Um planeta devastado não apenas pela contínua agressão à Natureza mas também por uma mentalidade estúpida, quase psicótica e, atualmente, em pleno retrocesso. Gente que se julgava superior aos outros porque era branca, porque era rica, porque tinha diplomas superiores... Um verso de MPB veio à sua mente : “todo mundo é igual quando o tombo termina com terra por cima e na horizontal” – era Billy Blanco, mas ela não se lembrava nem de ter ouvido a música.

Nem com a morte batendo à porta, uma grande parte do povo parecia compreender que não era hora de se divertir, que não era hora de ir à praia e muito menos à festa clandestina. A humanidade é burra – concluiu em pensamento – e está tendo o que merece.

Era Natal.

O Natal mais diferente do mundo cristão.

O Natal, ainda que muitas vezes fosse cínico, hipócrita, era sim a festa da confraternização, do encontro, do perdão e do renascimento.

E agora?

Na mesma noite, Jomar acordou de madrugada com muita dificuldade para respirar.
-- Tenho que ir para o hospital – disse ele simplesmente.

Já tinha 50% dos pulmões comprometidos, diagnosticaram os médicos que o levaram para a UTI.
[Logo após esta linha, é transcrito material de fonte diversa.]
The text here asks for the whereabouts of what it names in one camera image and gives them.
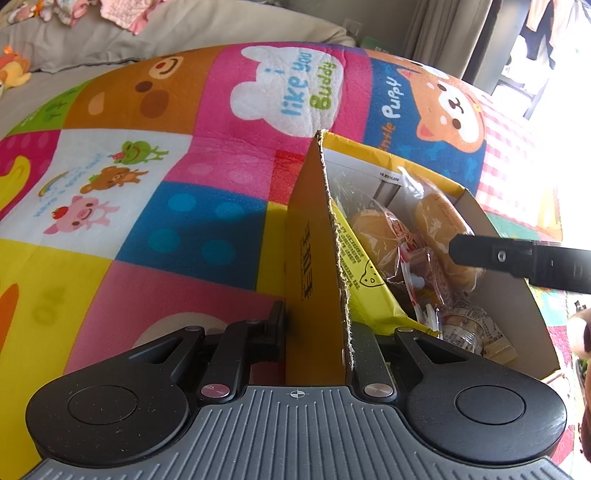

Em casa, Aninha tentava consolar a filha, mas não encontrava nenhum consolo ela própria. Apenas uma revolta a oprimir lhe o peito. Uma revolta contra todos os que, conscientemente, estavam ajudando a disseminar o vírus. Os egoístas, os que só pensavam em si mesmos. Os que saíam de casa sem ter necessidade de sair, apenas ajudando a espalhar a doença. Ao contrário daqueles que precisavam sair para que o mundo não parasse, os dos serviços essenciais, os da saúde... Os mesmos que, inclusive, pensou ela, muitas vezes estavam trabalhando em plena véspera de Natal.

E agora? Como seria o Natal?

Estavam em 12 de dezembro. A internação em UTI para os que tinham a síndrome respiratória variava de 10 dias a 3 meses. Jomar estaria de volta antes do Natal?

Todos os doentes da COVID_19 estavam condenados à solidão. Não podiam receber visitas. Suas únicas companhias eram o pessoal do hospital e as imagens virtuais de seus entes queridos no celular ou nos tablets.

Aninha sentia-se injustiçada, mais até do que se sentira ao descobrir o seu câncer. O câncer era individual, o seu, no caso, estava escrito em seus genes. A COVID era coletiva. Responsabilidade de todos e muitos continuavam cegos, surdos e loucos.

Ninguém ouviria o grito do planeta? Ninguém aprenderia nada com aquele nivelar da humanidade à sua própria fragilidade?

Foi então que lembrou-se. Havia dois milênios um homem explicara tudo isso: a importância da solidariedade, da compreensão das não diferenças, da igualdade intrínseca de todos os seres humanos diante da morte, a consciência de ser apenas parte de um Todo maior, a necessidade de se amar ao próximo como a si mesmo.

Fôra há mais de 2 mil anos. Se até hoje a humanidade não aprendera, por que aprenderia agora?